/---

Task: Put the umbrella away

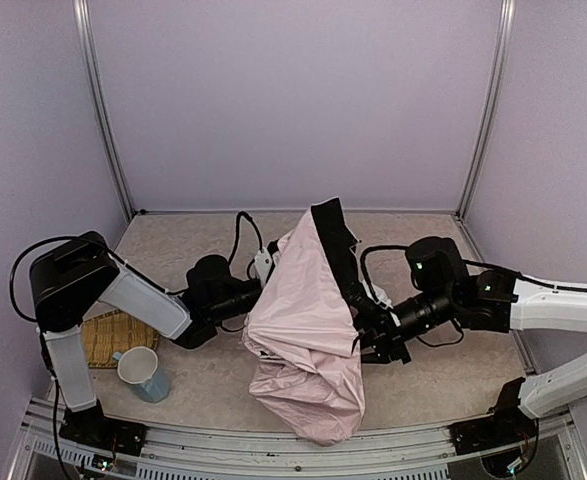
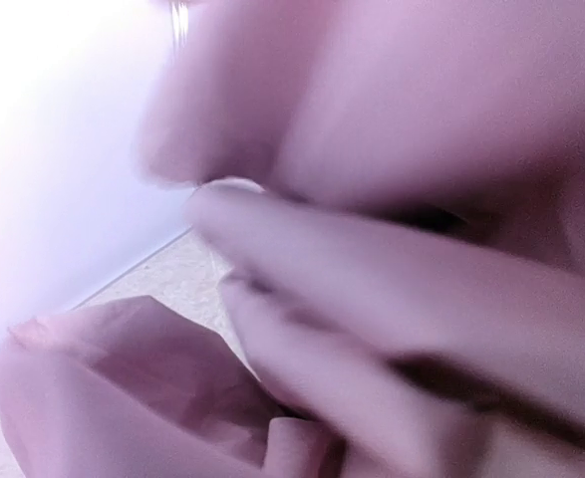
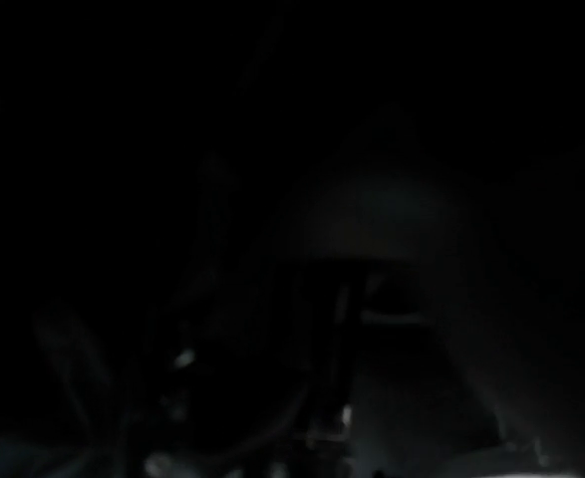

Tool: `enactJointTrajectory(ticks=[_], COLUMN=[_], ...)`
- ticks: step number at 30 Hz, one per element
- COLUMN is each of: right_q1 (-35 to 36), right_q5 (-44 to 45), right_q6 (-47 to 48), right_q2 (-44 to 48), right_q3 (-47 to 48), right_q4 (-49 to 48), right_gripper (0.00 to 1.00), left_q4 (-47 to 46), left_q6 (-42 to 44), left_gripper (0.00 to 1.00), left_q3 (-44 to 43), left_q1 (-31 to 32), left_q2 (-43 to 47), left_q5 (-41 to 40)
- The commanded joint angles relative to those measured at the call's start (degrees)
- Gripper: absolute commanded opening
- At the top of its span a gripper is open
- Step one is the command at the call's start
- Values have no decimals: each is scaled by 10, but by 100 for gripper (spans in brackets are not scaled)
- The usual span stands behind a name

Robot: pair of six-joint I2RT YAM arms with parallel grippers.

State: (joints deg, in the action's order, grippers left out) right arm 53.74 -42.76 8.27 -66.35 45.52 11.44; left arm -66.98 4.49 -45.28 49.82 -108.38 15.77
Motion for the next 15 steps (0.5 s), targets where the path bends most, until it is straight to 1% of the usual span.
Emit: enactJointTrajectory(ticks=[1, 4, 6, 9, 11, 13, 15], right_q1=[41, 51, 52, 52, 52, 50, 47], right_q5=[-5, 9, 10, 16, 40, 66, 100], right_q6=[-14, -27, -38, -43, -42, -40, -39], right_q2=[-37, -54, -50, -6, 34, 65, 86], right_q3=[-40, -44, -30, -3, 12, 30, 51], right_q4=[-65, -73, -69, -67, -68, -60, -43], right_gripper=[0, 0, 0, 0, 0, 0, 0], left_q4=[-21, -20, -12, -24, -29, -26, -21], left_q6=[-28, -39, -47, -50, -49, -48, -50], left_gripper=[2, 4, 7, 17, 24, 28, 39], left_q3=[-30, -27, -10, 39, 65, 82, 95], left_q1=[-9, -9, -9, -8, -9, -9, -9], left_q2=[-19, -22, -11, 16, 29, 40, 50], left_q5=[42, 52, 59, 57, 47, 35, 32])
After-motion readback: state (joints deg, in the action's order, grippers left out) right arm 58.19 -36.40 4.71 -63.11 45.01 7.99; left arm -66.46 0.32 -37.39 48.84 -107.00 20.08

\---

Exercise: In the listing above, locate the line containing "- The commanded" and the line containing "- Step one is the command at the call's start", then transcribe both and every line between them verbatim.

Task answer:
- The commanded joint angles relative to those measured at the call's start (degrees)
- Gripper: absolute commanded opening
- At the top of its span a gripper is open
- Step one is the command at the call's start

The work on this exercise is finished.